Конечно, он считал маэстро Россини великим и величайшим мастером, мастером-виртуозом и всегда удивлялся его неиссякаемой изобретательности, красочной и выразительной инструментовке, и остроумию, и меткости отдельных штрихов и оркестровых характеристик. Но сегодня он подумал, что музыка маэстро Россини не соответствует силе и глубине тех человеческих эмоций, из которых родилась трагедия Шекспира. И что сюжет такой трагедии, как «Отелло», не совместим с музыкой, столь бездумно-оживленной и невозмутимо-изобретательной. И что Мария Малибран внесла в россиниевскую музыку то внутренне движение чувства, которого в этой музыке нет. И что в сегодняшнем спектакле — он ощущал это ясно — не музыка диктовала артистке сценическое поведение, а сама артистка собственным проникновением во внутреннее содержание роли и эмоциональным развитием этой роли как бы двигала музыку вперед, неудержимо и восторженно.
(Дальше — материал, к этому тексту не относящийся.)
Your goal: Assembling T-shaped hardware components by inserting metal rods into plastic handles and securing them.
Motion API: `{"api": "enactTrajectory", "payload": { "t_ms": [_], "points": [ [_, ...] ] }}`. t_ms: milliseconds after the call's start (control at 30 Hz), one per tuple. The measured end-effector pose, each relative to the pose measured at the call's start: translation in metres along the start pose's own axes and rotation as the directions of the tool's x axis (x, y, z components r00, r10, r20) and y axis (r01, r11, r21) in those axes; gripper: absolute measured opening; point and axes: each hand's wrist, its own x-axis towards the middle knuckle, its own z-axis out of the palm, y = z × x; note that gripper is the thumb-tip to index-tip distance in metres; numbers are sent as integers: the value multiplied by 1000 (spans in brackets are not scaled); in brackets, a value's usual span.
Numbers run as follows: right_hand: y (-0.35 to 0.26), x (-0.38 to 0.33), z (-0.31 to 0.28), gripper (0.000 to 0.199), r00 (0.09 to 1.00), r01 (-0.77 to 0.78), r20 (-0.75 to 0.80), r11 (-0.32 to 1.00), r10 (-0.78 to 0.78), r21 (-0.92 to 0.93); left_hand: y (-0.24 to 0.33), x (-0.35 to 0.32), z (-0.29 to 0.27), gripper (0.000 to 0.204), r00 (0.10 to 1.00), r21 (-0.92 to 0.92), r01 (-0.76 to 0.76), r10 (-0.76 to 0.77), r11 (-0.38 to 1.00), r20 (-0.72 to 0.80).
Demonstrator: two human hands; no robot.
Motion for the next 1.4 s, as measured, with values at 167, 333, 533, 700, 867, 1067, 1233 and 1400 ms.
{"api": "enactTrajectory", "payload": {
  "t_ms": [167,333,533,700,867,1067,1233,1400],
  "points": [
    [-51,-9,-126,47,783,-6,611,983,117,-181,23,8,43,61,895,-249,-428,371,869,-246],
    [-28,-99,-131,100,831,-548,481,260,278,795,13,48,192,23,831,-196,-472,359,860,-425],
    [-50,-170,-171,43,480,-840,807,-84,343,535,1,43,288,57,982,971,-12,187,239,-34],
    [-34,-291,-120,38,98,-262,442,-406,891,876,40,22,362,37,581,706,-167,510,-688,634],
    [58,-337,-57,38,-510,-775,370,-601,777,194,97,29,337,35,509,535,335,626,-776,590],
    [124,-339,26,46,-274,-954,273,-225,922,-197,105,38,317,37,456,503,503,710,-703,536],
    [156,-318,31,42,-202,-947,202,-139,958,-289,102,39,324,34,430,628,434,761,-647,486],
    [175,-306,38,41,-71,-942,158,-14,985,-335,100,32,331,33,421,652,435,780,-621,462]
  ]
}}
Он остановился на этой мысли, удивляясь и недоумевая. Так, значит, музыка пластически прекрасная, но драматургически пассивная может быть приведена в движение силой огромного драматического дарования певицы, силой ее артистического темперамента и поразительной творческой волей. Так, значит, прав маэстро Лавинья и все те, которые говорят, что певец сам, исполнением своим, вносит в музыку определенное содержание? Нет, нет. И он опять, как всегда, когда слышал подобное утверждение, внутренне запротестовал против этого. Нет, это не так. И тут он вспомнил о «Норме» и о речитативе маэстро Беллини, и о том, что Мария открыла и донесла до сердца слушателей только то, что заложено в музыке самим композитором. И, как тогда — после представления «Нормы» — он повторил себе еще раз, упрямо и настойчиво: вот это настоящее, это именно то, что нужно. Певец должен понимать и всецело проникаться намерениями композитора.

И уже подходя к дому, он подумал о музыке, которая сама, силой собственного чувства и собственного напряжения, и собственного развития двигала бы и обусловливала развитие сюжета и сценическое действие.

…Все это было давно. Это было семь лет назад, и много воды утекло с тех пор, и многое переменилось.

Верди вспоминал Марию Малибран такой, какой он видел ее в последний раз. В роли Дездемоны. После спектакля. Она была в белой одежде, свободной и мягкой. В том костюме, в котором играла в последней картине. Только на плечи она накинула легкий шарф. Она шла по сцене стремительно, и концы шарфа развевались за ее спиной, как крылья. Глаза ее сияли. Она была счастлива. Такой она осталась у него в памяти навсегда.

Больше он ее не видел. Она умерла через два года. В расцвете сил. Двадцати восьми лет. 23 сентября 1836 года. В один день с маэстро Беллини. Ровно через год после него. Такое совпадение.